- Saraswati Vihar Location in Delhi, India
- Coordinates: 28°41′48″N 77°07′38″E﻿ / ﻿28.6966°N 77.1271°E
- Country: India
- State: Delhi
- District: North West Delhi

Government
- • Body: Municipal Corporation Of Delhi

Languages
- • Official: Hindi, English
- Time zone: UTC+5:30 (IST)
- Lok Sabha constituency: chandni chowk
- Vidhan Sabha constituency: Shakur basti
- Civic agency: Municipal Corporation Of Delhi

= Saraswati Vihar =

Saraswati Vihar is an upscale residential area in North West Delhi in Pitampura. Saraswati Vihar is also one of the three administrative divisions of the North West Delhi district.

==Etymology==
Saraswati is the Hindu goddess of learning and knowledge. Vihar is the Sanskrit word for dwelling. "Saraswati Vihar" literally means Saraswati's abode. This residential neighbourhood was created as a group housing society of school teachers in the 1970s. Teachers are the repository of knowledge and sources of learning. Hence the name.

==History ==
Govt notified agricultural land of various villages such as Madi Pur, Shakur Pur, Mangol Pur Kalan, Pitampura etc in 1961 and acquired on different dates. Govt( Delhi Administration) allotted some of the land of village Salim Pur Mazra Madi Pur ( Be Chirag Mauza ) to the government teachers'cooprative house building society. The land was far away from Delhi city as it existed then and initially rural area The area was developed and construction of houses by members of society was started before 1975.

The layout of the entire housing society was well-designed with green parks, open spaces, schools, sweet shop and commercial centre. The teachers built their houses on the plots of land leased to them, generally by taking loans from the government or banks. By 1982, a healthy percentage of residents started settling in. During those days, there was a scarcity of water and people used to get water from the nearby Rani Bagh market.

Later the lease was converted into ownership. The plot sizes were about 140 to 330 square metres. Some next-generation heirs of the teachers have sold the houses as the prices have increased about five thousand times. For example, a 200 square metre plot of land originally purchased in 1975 for about Rs.16,000 now sells for about Rs.100 to 120 million. Originally only two storeys were allowed to be built on about two-thirds area of the plot. Now five floors can be built on about 90% area of the plot. Real estate prices have skyrocketed over the years due to this and other reasons.

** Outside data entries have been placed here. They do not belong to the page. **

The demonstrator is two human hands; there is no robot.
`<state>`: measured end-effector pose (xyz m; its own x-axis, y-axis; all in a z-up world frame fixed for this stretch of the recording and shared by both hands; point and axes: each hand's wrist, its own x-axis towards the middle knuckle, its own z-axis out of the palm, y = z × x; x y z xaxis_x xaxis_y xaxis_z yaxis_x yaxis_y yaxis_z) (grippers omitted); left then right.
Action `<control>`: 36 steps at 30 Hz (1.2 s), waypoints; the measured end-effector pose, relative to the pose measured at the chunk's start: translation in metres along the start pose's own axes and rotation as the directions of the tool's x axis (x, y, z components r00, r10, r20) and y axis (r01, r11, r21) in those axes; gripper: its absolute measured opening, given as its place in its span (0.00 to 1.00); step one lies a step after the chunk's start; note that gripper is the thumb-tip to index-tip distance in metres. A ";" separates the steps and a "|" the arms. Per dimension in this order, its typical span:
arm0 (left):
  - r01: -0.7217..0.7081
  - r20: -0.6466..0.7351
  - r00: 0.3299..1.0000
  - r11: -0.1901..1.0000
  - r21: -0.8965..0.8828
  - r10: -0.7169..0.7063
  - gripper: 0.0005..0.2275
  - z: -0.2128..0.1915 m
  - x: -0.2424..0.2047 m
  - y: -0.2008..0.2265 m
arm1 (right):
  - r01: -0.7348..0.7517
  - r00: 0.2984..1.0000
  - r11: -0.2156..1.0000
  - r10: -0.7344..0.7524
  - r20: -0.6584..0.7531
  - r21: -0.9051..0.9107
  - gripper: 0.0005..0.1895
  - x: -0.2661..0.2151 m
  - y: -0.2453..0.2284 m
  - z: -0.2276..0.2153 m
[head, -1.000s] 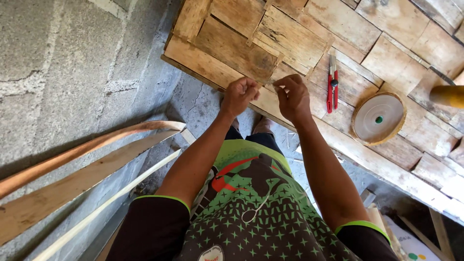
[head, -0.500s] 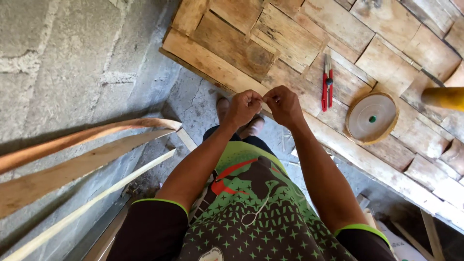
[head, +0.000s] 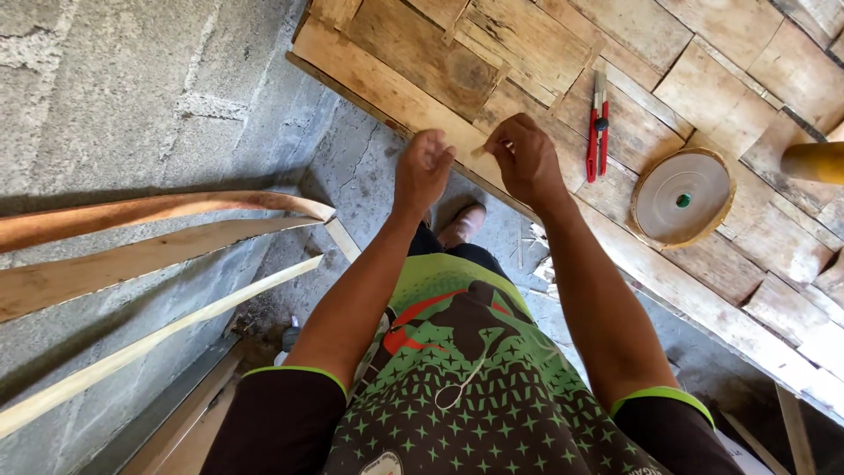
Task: Assemble and glue small wooden blocks onto a larger surface to create a decorative panel.
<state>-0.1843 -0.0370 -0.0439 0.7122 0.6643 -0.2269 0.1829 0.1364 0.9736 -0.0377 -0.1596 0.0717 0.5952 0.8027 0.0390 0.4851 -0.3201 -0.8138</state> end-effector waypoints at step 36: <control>-0.456 0.435 0.890 0.290 0.841 0.138 0.27 0.015 0.012 0.022 | 0.205 0.923 0.871 -0.020 0.384 -0.447 0.03 0.002 0.049 0.031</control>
<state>-0.1610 -0.0369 -0.0254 0.9538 0.2901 -0.0786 0.2983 -0.8816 0.3658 -0.0325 -0.1576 0.0136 0.2937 0.9406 -0.1702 0.8309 -0.3393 -0.4411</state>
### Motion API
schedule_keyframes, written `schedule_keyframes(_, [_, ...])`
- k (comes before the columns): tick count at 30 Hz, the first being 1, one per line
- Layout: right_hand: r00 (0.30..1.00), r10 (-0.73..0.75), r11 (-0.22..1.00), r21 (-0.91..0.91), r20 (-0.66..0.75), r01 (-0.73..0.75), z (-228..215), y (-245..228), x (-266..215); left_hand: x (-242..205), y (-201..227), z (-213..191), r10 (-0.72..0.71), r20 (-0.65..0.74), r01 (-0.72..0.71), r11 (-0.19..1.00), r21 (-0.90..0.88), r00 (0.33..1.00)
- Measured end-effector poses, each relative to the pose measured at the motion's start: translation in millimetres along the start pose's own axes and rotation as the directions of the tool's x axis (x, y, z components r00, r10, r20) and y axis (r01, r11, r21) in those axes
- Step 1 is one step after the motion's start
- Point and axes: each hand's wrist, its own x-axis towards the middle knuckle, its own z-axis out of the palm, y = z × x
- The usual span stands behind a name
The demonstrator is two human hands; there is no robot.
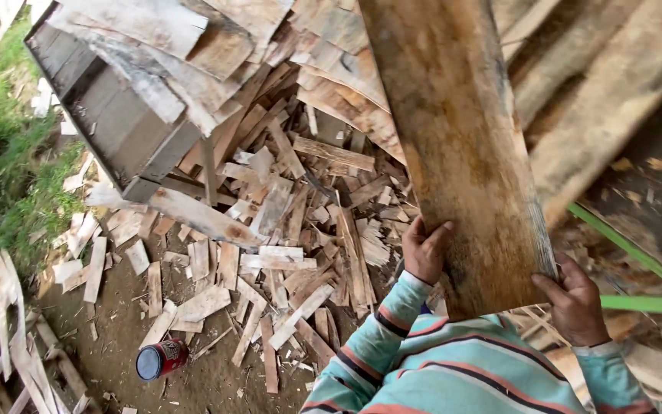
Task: Trimming thin sheets of wood veneer using a large manual lever cutter.
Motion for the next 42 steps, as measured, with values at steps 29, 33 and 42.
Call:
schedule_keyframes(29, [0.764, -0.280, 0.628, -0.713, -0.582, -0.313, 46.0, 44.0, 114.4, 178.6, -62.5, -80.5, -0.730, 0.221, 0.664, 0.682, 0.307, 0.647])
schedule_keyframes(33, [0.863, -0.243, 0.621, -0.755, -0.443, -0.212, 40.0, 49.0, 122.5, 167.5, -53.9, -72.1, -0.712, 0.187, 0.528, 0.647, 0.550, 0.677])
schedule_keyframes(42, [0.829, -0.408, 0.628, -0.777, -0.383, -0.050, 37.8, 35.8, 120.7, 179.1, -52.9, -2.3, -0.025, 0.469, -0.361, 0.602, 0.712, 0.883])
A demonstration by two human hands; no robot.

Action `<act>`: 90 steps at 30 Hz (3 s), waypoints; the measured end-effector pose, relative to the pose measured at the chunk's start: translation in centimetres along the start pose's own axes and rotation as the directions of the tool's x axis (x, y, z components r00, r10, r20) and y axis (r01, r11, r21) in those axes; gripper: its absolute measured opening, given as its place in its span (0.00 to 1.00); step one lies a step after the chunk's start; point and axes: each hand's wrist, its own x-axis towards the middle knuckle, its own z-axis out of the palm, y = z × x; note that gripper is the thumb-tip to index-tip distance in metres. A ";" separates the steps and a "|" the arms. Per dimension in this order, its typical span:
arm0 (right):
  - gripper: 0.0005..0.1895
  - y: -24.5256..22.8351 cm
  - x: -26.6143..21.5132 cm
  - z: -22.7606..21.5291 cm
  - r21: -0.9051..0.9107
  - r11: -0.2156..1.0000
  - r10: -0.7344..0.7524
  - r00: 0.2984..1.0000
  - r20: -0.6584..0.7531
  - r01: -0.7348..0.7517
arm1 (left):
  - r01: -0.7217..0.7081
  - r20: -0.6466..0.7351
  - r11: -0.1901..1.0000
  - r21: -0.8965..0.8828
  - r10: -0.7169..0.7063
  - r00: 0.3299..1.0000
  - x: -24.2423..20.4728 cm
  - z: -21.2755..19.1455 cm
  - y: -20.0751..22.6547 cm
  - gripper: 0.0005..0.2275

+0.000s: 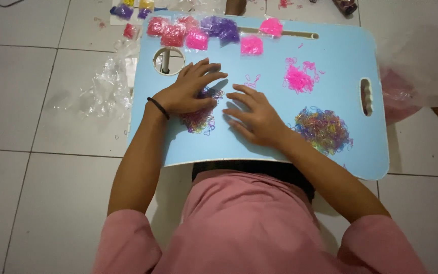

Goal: The person sorts and arranges small colorful rubber bands on a portable table while sitting on the floor.

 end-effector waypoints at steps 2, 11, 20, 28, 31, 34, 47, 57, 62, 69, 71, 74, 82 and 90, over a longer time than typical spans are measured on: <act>0.14 -0.8 0.6 -0.2 0.026 1.000 0.008 0.998 0.055 -0.009 | 0.006 0.003 1.000 -0.002 -0.006 1.000 0.0 0.2 -0.4 0.29; 0.16 -0.2 -0.3 0.0 -0.027 0.998 0.066 0.985 0.157 -0.063 | -0.005 0.031 1.000 -0.022 0.006 0.999 0.1 -0.1 -0.7 0.30; 0.22 -0.5 -0.4 0.6 -0.083 0.991 0.125 0.962 0.244 -0.107 | 0.000 0.052 1.000 -0.030 0.002 0.999 0.0 -0.2 -0.4 0.32; 0.15 0.2 -0.6 -0.1 -0.058 0.989 0.142 0.979 0.146 -0.135 | 0.011 0.048 0.999 -0.045 -0.009 0.999 0.1 -0.4 -0.6 0.30; 0.15 -0.3 -0.9 0.4 -0.075 0.994 0.089 0.988 0.128 -0.080 | -0.028 0.049 0.999 -0.043 0.030 0.998 -0.3 -0.1 -0.5 0.31; 0.20 -0.3 -0.3 0.5 -0.066 0.997 0.037 0.990 0.137 -0.028 | -0.037 0.058 0.999 0.002 0.037 0.998 0.1 -0.4 -0.6 0.32; 0.25 0.5 1.0 -2.1 -0.129 0.987 0.073 0.978 -0.194 -0.099 | -0.007 0.085 1.000 0.014 0.006 0.996 0.1 -0.3 0.0 0.41; 0.30 1.1 1.3 -3.5 -0.118 0.970 0.178 0.954 -0.240 -0.211 | -0.023 0.083 0.999 -0.037 0.026 0.996 0.2 0.0 -1.6 0.34; 0.30 -0.5 2.5 -4.3 -0.306 0.946 0.035 0.970 -0.242 -0.111 | -0.021 0.085 0.999 -0.027 0.023 0.996 0.2 0.3 -1.7 0.33; 0.17 0.6 0.7 0.2 -0.095 0.995 -0.006 0.999 -0.049 0.001 | -0.047 0.056 0.999 0.026 0.046 0.997 0.4 1.0 -2.1 0.32; 0.15 0.0 1.1 0.2 -0.114 0.991 -0.067 0.997 -0.029 0.063 | -0.043 0.059 0.999 0.016 0.042 0.997 0.4 0.5 -2.2 0.32; 0.11 -0.9 0.4 0.9 -0.094 0.987 -0.132 0.991 0.001 0.131 | -0.038 0.067 0.999 0.005 0.038 0.997 0.2 1.1 -2.6 0.32; 0.09 -0.4 1.1 0.9 -0.046 0.983 -0.178 0.984 0.009 0.178 | -0.063 0.097 0.998 -0.017 0.064 0.993 0.5 -0.5 -2.4 0.36; 0.12 -0.7 1.3 2.7 -0.031 0.989 -0.143 0.989 -0.039 0.141 | -0.133 0.092 0.989 -0.064 0.139 0.986 0.0 0.1 -3.4 0.38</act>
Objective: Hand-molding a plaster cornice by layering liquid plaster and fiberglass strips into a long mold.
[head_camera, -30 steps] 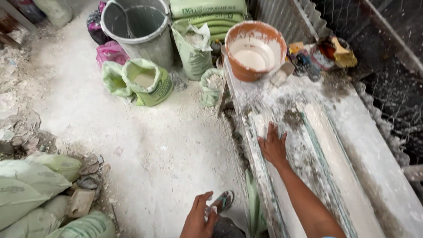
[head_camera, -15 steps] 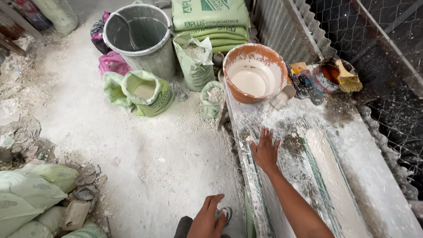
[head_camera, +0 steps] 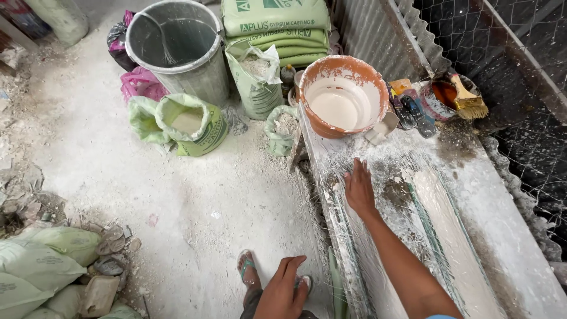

Some persons who were not teachers or are not heirs of teachers have purchased some houses or floors here and live here. The number of original allottees selling off their land or getting their houses redeveloped by real estate builders in exchange for newly built floors and some cash is increasing.

==Overview==
Saraswati Vihar has 1,095 houses ranging from 140 m2 to 330 m2. They have been divided into five blocks from A to E. Each block has a dedicated and well maintained lush green park. A green belt spanning over 1.5 km goes through Saraswati Vihar which make it one of the posh colonies of Delhi. The area has a dedicated electricity supply facility situated in D Block, a bus station situated in C Block and a police post in A Block. Surprisingly, Rani Bagh Police Station is located in Saraswati Vihar but in a nearby area of Rani Bagh.

Saraswati Vihar has a library, medical facilities, post office, banks, shops, health clubs and schools. Saraswati Vihar has one government primary school and two government senior secondary schools. It has three markets (one each in A, C and E blocks). This locality has a clean and green environment and a lot of open spaces. Most of the residents are learned people. Roads and parks are well maintained.

== Accessibility ==
Saraswati Vihar is adjacent to the outer ring road from Deepali Chowk to Madhuban Chowk with Rohini on the other side of the outer ring road. Pitampura and Kohat Enclave Metro Station of the Delhi Metro are nearby.